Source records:
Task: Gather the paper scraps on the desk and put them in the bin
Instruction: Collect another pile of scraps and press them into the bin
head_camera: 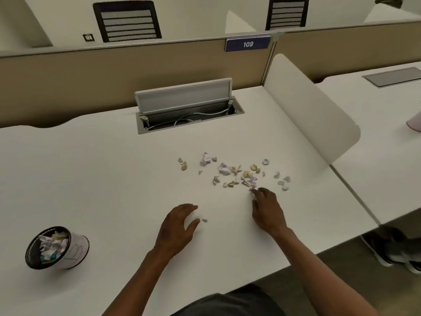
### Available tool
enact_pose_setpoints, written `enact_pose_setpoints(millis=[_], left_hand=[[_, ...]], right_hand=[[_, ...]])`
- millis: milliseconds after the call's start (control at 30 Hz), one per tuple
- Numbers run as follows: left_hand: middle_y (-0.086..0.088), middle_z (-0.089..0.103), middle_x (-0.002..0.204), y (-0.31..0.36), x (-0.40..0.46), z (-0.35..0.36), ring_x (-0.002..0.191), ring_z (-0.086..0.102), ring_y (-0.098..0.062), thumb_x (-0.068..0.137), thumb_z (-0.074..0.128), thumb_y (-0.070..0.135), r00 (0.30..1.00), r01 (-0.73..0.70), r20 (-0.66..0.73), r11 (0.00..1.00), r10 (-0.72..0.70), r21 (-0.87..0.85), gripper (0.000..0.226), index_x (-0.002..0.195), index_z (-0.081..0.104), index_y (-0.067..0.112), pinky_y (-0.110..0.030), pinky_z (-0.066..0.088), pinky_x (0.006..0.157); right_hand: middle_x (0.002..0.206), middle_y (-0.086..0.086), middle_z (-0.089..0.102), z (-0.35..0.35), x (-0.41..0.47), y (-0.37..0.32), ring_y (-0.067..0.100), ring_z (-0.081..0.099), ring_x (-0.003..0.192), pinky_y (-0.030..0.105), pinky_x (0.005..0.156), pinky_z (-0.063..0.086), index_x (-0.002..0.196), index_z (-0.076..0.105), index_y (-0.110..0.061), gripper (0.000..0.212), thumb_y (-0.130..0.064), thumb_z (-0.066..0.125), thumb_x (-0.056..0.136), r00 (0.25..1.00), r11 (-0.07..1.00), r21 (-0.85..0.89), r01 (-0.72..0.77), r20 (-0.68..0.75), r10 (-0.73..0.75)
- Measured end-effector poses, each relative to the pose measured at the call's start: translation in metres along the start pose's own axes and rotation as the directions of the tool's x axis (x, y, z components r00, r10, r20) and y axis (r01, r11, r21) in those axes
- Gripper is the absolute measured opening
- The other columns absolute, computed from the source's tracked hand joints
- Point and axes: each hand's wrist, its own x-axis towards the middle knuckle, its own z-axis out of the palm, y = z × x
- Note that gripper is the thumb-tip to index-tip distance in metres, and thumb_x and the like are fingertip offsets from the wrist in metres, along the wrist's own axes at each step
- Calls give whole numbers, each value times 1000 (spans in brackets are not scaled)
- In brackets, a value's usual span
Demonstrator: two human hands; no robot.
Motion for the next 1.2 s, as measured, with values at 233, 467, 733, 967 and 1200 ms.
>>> enact_pose_setpoints(millis=[233, 467, 733, 967, 1200], left_hand=[[6, 61, 138, 19, 19, 18, 131, 52, -12, 93, 67, 39, 1000, -7, 26, 999, 6, 43, 42, 132, 63, 26, -19, 34, 109], [1, 45, 154, 57, 82, 36, 146, 35, -15, 100, 54, 40, 992, -127, 36, 984, 123, 125, 49, 145, 50, 23, -33, 33, 119], [-5, 16, 168, 86, 157, 66, 155, 10, -24, 108, 29, 35, 952, -241, 278, 872, 127, 427, 54, 158, 22, 17, -42, 16, 124], [-2, 20, 167, 74, 117, 80, 155, 12, -23, 107, 30, 38, 962, -180, 262, 893, 73, 413, 54, 157, 25, 21, -45, 15, 124], [1, 42, 157, 66, 51, 67, 147, 35, -17, 106, 41, 28, 983, -181, 73, 958, 169, 222, 45, 151, 42, 22, -38, 28, 120]], right_hand=[[150, 15, 44, -11, 41, -13, 33, 38, 139, 43, 106, 44, 143, 48, -15, 46, -21, 52, 98, 997, 997, 42, 59, -57, -57], [150, 13, 45, -3, 36, -14, 35, 41, 134, 43, 100, 46, 144, 46, -13, 46, -23, 42, 99, 958, 949, -137, 282, 89, -272], [140, 9, 56, -20, 35, -6, 30, 53, 125, 42, 96, 50, 132, 58, -17, 35, -18, 49, 98, 963, 961, 80, 263, -81, -257], [143, 10, 51, -39, 78, -3, 30, 46, 131, 43, 98, 49, 138, 52, -18, 41, -14, 46, 98, 954, 952, 73, 299, -48, -296], [155, 14, 38, -18, 99, -19, 34, 33, 141, 42, 111, 38, 149, 39, -13, 56, -17, 51, 95, 873, 899, -59, 435, 271, -405]])
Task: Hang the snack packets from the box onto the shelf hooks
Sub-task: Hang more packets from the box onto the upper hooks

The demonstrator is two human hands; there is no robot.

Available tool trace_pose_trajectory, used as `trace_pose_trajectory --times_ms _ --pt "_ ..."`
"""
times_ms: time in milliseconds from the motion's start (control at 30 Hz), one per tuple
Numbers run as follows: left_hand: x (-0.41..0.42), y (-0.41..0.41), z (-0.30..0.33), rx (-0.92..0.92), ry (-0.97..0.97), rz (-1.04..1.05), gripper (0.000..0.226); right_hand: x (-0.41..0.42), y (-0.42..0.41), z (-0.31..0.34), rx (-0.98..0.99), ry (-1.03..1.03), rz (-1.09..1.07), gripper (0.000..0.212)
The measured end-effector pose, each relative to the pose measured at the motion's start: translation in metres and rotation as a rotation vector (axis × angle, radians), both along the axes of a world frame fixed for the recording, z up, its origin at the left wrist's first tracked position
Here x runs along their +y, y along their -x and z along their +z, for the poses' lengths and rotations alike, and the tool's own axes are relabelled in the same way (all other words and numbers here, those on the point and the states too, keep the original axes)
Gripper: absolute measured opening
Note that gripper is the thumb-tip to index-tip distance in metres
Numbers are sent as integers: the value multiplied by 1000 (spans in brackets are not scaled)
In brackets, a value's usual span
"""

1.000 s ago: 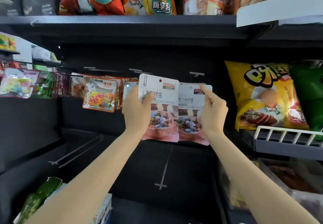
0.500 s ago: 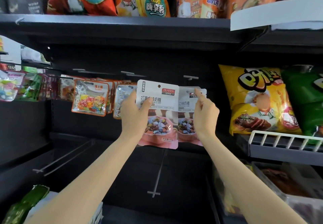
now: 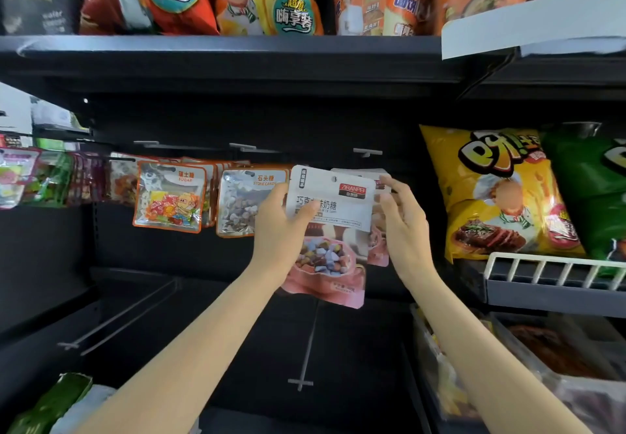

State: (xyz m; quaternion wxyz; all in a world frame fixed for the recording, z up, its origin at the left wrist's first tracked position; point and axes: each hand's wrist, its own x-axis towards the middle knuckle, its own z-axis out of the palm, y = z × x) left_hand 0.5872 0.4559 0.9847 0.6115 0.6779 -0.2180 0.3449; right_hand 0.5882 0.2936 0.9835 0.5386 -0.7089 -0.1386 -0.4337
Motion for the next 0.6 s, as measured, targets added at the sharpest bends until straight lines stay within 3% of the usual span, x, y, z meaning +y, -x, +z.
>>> trace_pose_trajectory --times_ms 100,200,367,600 --pt "-12 -2 1 -35 32 -45 48 0 15 2 -16 64 191 48" --pt "-25 -4 3 -127 0 -72 72 -1 13 6 -45 149 99 53" --pt "-38 -11 4 -106 -141 10 44 -4 7 7 2 161 -78 48" --pt "-42 -23 3 -57 -137 -14 42 -6 -5 4 48 151 -108 49"
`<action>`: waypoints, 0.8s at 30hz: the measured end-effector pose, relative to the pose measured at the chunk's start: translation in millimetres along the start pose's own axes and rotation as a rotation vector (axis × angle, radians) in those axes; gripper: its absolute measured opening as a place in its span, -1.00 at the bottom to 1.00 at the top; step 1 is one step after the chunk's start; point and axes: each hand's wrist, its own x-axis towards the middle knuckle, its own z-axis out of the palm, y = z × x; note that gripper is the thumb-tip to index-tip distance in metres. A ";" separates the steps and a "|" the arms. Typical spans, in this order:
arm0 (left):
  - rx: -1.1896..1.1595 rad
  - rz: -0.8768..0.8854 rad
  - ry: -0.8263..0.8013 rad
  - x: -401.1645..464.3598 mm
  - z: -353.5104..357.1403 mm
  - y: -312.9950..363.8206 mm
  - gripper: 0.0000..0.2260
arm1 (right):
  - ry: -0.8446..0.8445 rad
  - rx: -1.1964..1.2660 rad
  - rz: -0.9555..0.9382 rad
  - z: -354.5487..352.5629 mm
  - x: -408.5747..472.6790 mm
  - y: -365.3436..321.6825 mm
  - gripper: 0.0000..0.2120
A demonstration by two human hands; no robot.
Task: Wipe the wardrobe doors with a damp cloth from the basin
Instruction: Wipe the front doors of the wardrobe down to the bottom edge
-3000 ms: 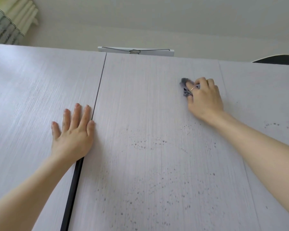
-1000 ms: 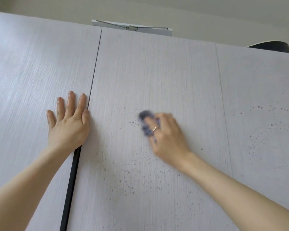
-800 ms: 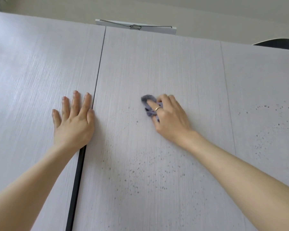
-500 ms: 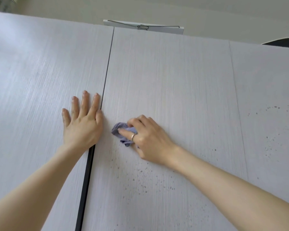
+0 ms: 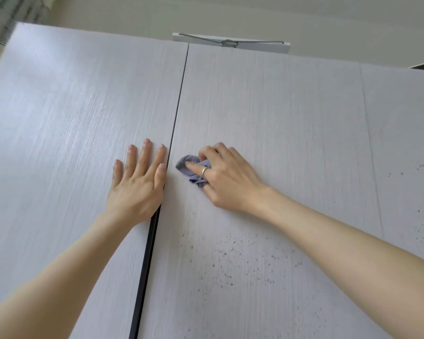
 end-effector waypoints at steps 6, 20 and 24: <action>0.013 0.045 -0.083 -5.5 -4.9 -6.7 -0.60 | 0.062 -0.030 0.383 0.1 49.5 22.3 -0.53; -0.020 -0.019 -0.177 -31.4 -5.6 -12.2 -0.56 | 0.013 0.058 0.185 3.3 21.5 -27.9 -0.61; -0.006 -0.010 -0.152 -39.1 -1.3 -16.2 -0.58 | 0.105 0.150 0.059 10.0 -12.2 -53.4 -0.65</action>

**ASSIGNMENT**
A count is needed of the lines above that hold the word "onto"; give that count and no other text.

**ANSWER FOR THE TASK**
2